Una etapa

Mientras estoy en casa de mis padres observando por la ventana el bar de enfrente, me doy cuenta lo poco que ha cambiado mi barrio en los últimos 20 años. Sí, una tienda de marcos pasa a ser un bar y una peluquería pasa a ser una agencia de viajes, pero la esencia sigue siendo la misma. Un barrio obrero y de clase humilde. Cuando vivía fuera lo recordaba con cierto romanticismo, pero una vez volvía a casa de mis padres de visita recordaba el motivo de mi relación amor-odio.

A la par que el barrio seguía siendo el mismo, yo sentía que iba creciendo… y que tenía otros intereses. Cuando empecé a interesarme por la fotografía, comencé a culpar al barrio por su poca oferta creativa; creía que todo estaba fuera de esta pequeña zona de Valencia, y que no había nada más que sacar. Sentía que mi barrio era una jaula y yo era el animal que quería salir. Por lo tanto, me fui fuera un tiempo indeterminado a encontrar mi potencial creativo, a conocer gente y a empaparme de nuevas experiencias. Nada nuevo, muchos de nosotr@s lo hemos hecho, pero me hacía tanta falta que fue la mejor decisión que tomé. Funcionó, no voy a engañar. Me di cuenta que al salir no sólo de mi barrio, sino también de la ciudad pude conocer gente que me inspiró, vi lugares que me fascinaron y cambiaron mi forma de ver el mundo. Y, aunque todavía estoy descubriéndome, se abrió un mundo de posibilidades las cuales sigo digiriendo todavía.

Mi barrio fue el prólogo de un camino que acabo de empezar. Aquel al que cada vez que vuelvo siento que estamos en deuda constante y que debemos zanjarla. Se palpa en el ambiente esa tensión. Mi inquietud, mi agobio y ganas de volver a salir de la zona. Su calma, templanza y quietud. Yo quería seguir descubriendo, él me mantiene el pulso. Decidí aceptar y entrar en sus entrañas. Sólo hacía falta un proyecto.
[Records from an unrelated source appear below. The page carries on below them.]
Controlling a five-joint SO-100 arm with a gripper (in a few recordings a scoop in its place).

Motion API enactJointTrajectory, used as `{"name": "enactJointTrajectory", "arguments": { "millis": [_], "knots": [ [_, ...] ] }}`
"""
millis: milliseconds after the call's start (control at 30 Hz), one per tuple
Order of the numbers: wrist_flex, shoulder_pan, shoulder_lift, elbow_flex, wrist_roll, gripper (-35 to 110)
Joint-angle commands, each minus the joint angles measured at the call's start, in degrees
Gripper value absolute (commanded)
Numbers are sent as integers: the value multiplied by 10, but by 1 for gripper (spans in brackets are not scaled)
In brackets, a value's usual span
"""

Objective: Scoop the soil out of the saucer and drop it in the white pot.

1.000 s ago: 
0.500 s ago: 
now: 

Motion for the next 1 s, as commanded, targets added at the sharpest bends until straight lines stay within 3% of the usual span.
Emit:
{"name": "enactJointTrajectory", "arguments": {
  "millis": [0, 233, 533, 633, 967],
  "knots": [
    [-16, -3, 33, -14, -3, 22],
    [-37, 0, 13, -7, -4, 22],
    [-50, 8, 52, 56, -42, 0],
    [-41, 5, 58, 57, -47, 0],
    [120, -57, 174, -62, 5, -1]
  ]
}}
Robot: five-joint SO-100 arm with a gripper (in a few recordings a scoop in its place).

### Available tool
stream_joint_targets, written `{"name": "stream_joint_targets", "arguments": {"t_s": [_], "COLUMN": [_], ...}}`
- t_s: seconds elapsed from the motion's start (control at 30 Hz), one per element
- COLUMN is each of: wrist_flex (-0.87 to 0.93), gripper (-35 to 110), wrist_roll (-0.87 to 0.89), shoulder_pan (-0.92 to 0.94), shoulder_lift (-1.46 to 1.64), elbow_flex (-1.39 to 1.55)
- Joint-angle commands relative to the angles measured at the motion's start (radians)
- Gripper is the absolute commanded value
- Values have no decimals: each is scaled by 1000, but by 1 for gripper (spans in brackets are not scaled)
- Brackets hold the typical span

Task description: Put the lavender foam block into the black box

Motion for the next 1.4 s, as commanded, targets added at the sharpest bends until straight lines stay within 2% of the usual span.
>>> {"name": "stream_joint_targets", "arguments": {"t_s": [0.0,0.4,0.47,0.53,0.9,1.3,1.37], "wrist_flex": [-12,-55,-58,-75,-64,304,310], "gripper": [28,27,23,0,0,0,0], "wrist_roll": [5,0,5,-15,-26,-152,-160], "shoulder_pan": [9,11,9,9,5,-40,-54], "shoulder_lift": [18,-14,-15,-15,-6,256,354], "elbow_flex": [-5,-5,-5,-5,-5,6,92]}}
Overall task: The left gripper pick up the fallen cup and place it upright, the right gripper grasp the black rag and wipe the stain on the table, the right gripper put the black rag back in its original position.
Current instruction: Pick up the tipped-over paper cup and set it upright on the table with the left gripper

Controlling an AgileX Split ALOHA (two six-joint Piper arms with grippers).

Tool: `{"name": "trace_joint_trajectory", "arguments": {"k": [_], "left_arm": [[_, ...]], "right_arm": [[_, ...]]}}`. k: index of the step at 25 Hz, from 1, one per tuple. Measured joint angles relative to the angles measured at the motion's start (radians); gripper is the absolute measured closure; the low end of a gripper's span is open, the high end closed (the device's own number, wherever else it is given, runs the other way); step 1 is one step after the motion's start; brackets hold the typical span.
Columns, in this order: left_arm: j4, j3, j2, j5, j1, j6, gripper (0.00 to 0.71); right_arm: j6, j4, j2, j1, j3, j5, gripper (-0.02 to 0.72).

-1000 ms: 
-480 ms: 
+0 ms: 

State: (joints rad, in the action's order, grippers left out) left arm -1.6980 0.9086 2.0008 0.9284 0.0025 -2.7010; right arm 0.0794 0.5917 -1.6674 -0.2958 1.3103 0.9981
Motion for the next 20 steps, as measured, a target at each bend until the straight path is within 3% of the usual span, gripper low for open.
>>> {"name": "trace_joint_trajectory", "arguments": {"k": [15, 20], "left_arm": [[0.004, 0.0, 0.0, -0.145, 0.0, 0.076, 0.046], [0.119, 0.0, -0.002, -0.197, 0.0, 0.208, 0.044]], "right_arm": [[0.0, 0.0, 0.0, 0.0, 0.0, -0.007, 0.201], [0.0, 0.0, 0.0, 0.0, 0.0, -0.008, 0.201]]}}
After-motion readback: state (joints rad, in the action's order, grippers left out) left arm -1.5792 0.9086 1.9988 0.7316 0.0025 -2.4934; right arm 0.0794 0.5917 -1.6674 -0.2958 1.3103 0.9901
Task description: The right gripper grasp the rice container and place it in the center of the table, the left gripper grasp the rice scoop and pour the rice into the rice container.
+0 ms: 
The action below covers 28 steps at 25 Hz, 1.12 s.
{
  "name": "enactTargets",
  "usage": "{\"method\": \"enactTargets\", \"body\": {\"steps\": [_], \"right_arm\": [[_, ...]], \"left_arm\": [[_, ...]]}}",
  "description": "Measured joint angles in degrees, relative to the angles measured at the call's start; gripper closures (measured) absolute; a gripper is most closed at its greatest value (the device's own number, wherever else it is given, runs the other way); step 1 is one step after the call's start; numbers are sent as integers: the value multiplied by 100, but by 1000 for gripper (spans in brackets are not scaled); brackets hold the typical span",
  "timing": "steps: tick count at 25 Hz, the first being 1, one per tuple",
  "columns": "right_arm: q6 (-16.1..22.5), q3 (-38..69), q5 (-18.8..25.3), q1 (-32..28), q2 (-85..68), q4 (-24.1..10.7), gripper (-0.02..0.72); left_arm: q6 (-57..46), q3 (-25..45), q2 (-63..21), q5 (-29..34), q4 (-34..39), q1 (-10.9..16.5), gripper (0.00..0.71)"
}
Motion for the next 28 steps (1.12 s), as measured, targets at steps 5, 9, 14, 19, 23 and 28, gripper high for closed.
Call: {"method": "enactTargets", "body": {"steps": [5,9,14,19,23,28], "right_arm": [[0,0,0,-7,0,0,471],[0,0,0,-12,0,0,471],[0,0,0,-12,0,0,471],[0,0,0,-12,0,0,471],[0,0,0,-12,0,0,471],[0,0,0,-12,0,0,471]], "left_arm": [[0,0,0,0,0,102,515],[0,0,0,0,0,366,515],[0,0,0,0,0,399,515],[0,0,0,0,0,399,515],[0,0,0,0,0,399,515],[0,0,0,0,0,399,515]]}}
La gente le llama sinergia o serendipia, pero poco después descubrí un pequeño curso online en el que proponían retratar tu ciudad a través de una variedad de perspectivas fotográficas. Y no, no vi la luz y salí a hacer fotos. Procrastiné mucho. Pensé demasiado. Volví a procastrinar (soy especialista en esto). Volví a pensar y, tras unos días de lluvia, actué.

La lluvia es el detonante para salir a la calle en muchos de mis casos. Las capas que genera, el cambio en la atmósfera y en el ánimo de la gente. Purifica y limpia y a la vez genera ese ambiente bucólico. Por lo qué empecé a caminar por algunas de las calles para capturar momentos aleatorios, intentando ver entre las bambalinas de ese teatro de asfalto y cemento.

Y entonces, vi belleza. Una belleza particular de un barrio que aguanta y que acoge; que intenta resurgir entre la contemporaneidad. Intenta mimetizarse dando cobijo a nuevas familias, dándoles nuevos recuerdos. Pero manteniéndose altivo. Cómo un titán sugiriendo que seguirá aguantando aunque las viejas vías del tren desaparezcan, aunque la gente mayor se vaya y nueva gente joven genere un nuevo olejae. Por qué mi barrio no dice, te sugiere. Te mira de reojo porqué ya sabes por donde vas. Porqué aunque sepa que te marchas de nuevo, el pulso se ha quedado a medias. Gira su espalda de ladrillo y te dice con un sonoro y gutural sonido: ‘Sé que volverás’. Lo escucho, bajo la cabeza, me giro y susurro: ‘No sé si volveré pero te recordaré’. Sonrío y me voy.